É um ano novo esse que começa, fresco nas suas tinturas úmidas e recém-pintadas. Ainda sobraram nos cantos de parede os balões já murchos que enfeitaram a festa de réveillon. O espocar dos fogos há muito já sossegou, duas segundas feiras seguidas já carimbaram com o selo das tarefas ordinárias a vida de quem permaneceu na cidade a cumprir seus compromissos. Longe da beira do mar, os pés suados sonham com o refresco das marolas verdejantes.
2010 é ano de Copa do Mundo e, como tal, faz parte daquele seleto grupo de anos que são aguardados com ansiedade especial. Tem gente que já sabe até os dias em que ocorrerão os jogos do Brasil, pois esses são os dias em que ninguém trabalha.

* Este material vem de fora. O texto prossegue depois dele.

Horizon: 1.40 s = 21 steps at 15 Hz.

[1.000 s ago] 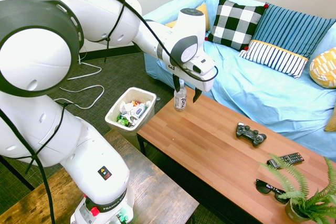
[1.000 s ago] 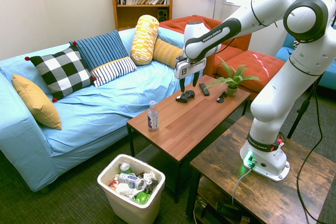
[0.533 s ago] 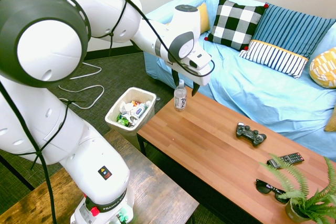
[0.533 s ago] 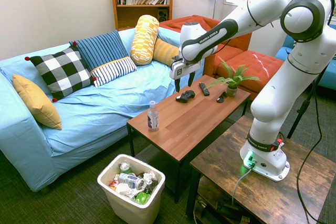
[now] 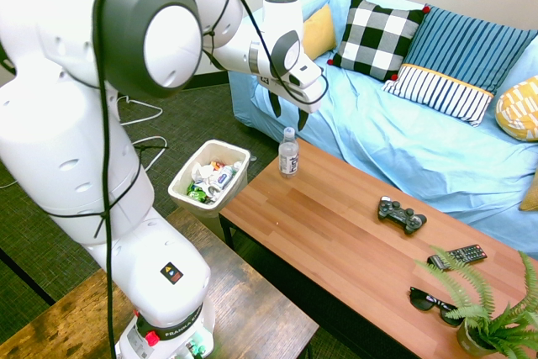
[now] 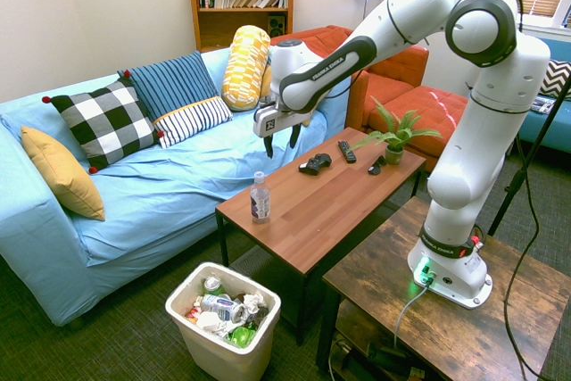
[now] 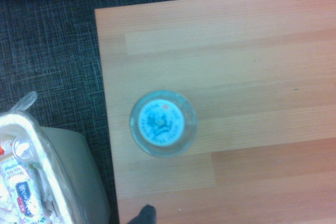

Daqui a pouco os televisores vão sumir das prateleiras das lojas de eletrodomésticos e as campanhas publicitárias ficarão insuportavelmente bicolores: tudo fica verde-amarelo.
Tenho memórias incríveis de certas Copas, algumas desbotadas e imprecisas, outras vívidas na intensidade de seu sabor. A mais remota é a de 70: uma chopada na casa de meu tio-avô Carlos, a imagem esmaecida dos adultos sambando, a primeira noção de que o futebol é agregador.
Em 74, nos mudamos para o Butantã, quando tivemos nossa primeira televisão colorida. Nos intervalos dos jogos, descíamos para bater bola no campinho de terra na frente de casa. 78 foi a Copa da adolescência, assistia futebol sozinho durante as tardes tediosas. 82, foi o desastre de Sarriá, a primeira vez que chorei por causa do futebol. Em 86, nascia meu primeiro filho: a cada gol da Seleção ia correndo acudir o bebê assustado com o barulho dos rojões.
De 90 não me lembro de quase nada, a não ser do gol do Caniggia; 94 comentei os jogos do Brasil com o Marcelo e o Casagrande para uma mesa-redonda na MTV; eu, que implicava solenemente com aquela seleção do Parreira, tive de me render aos incontestáveis benefícios do futebol pragmático. 98 estava em Carazinho, na casa de amigos – me lembro da perplexidade depois da surra para os franceses, estampada no rosto de todos os que lotavam a pizzaria silenciosa, 2002 foi uma vitória deliciosa, com comemoração idem, a casa cheia de filhos, de amigos. 2006 foi uma espécie de estonteante frustração. A ressaca da desclassificação bisonha custou a passar.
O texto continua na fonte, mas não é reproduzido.